В голосах обоих мужчин против их воли то и дело звучало ожесточение, как во времена былых споров наставника и ученика. Каноник, решивший стерпеть все, про себя молил Бога внушить ему слова, обладающие силой убеждения.

— Iterum peccavi[50], — сказал наконец Зенон тоном более сдержанным. — Не удивляйтесь, отец мой, что в ваших благодеяниях мне чудится ловушка. Из немногих встреч с высокочтимым епископом я не вынес о нем впечатления как о человеке милосердном.

— Епископ питает к вам любви не более, чем Ле Кок ненависти, — глотая слезы, сказал каноник. — Я один... Но, помимо того, что вы пешка в партии, какую они между собой разыгрывают, — продолжал он уже более твердо, — монсеньор не лишен присущего людям тщеславия и хотел бы приписать себе честь обращения безбожника, способного убеждать себе подобных. Завтрашняя церемония могла бы стать для церкви большей победой, нежели ваша смерть.

— Епископ должен понимать, что христианские истины имели бы во мне провозвестника с весьма подмоченной репутацией.

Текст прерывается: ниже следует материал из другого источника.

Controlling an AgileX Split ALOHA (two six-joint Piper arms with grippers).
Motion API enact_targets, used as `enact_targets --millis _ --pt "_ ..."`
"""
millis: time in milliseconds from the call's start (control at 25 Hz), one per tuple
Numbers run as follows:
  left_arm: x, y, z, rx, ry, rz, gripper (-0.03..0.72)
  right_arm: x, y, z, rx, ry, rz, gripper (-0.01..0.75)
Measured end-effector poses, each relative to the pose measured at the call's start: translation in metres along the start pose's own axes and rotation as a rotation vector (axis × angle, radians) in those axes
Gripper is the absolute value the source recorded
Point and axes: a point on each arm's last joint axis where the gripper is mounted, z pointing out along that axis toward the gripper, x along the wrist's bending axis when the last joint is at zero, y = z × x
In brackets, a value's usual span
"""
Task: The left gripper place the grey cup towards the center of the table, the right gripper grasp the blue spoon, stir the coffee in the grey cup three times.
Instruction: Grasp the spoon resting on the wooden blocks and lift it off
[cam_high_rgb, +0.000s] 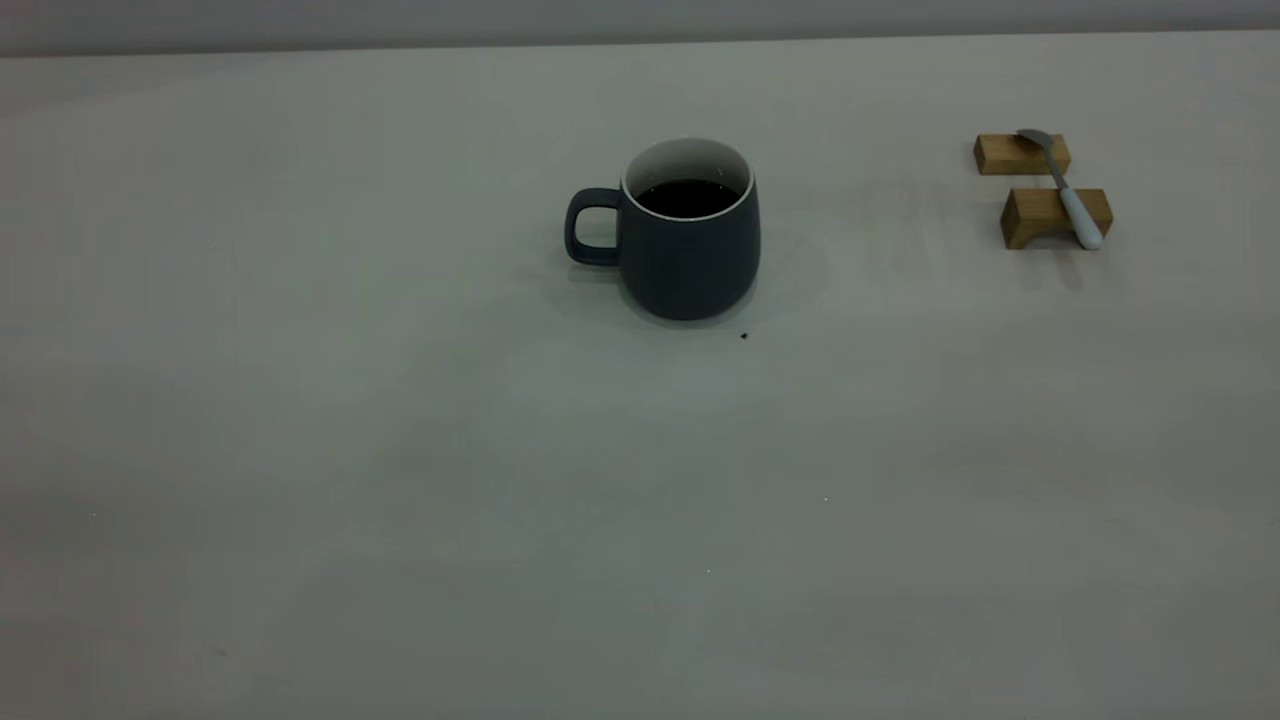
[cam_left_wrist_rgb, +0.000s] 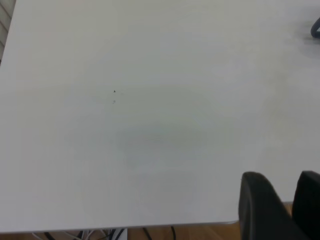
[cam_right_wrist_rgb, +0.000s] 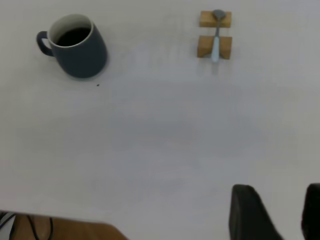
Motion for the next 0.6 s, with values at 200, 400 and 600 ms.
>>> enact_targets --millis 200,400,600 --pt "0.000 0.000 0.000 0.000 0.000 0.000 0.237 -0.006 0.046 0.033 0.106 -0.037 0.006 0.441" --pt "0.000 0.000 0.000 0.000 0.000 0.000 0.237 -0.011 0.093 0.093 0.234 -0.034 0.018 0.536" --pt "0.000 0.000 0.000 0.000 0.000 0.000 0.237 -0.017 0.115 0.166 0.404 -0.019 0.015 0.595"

— Ошибаетесь, — возразил старик. — Причины, заставившие человека отречься, забываются быстро, а написанное им остается. Многие из ваших друзей уже и сейчас представляют ваше подозрительное пребывание в убежище Святого Козьмы как покаяние христианина, сожалеющего о дурно прожитой жизни и сменившего имя, дабы втайне от всех предаться добрым делам. Да простит меня Бог, — добавил он, слабо улыбнувшись. — Но я и сам ссылался на пример Алексея Божьего человека, который, переодетый бедняком, явился во дворец, где когда-то родился.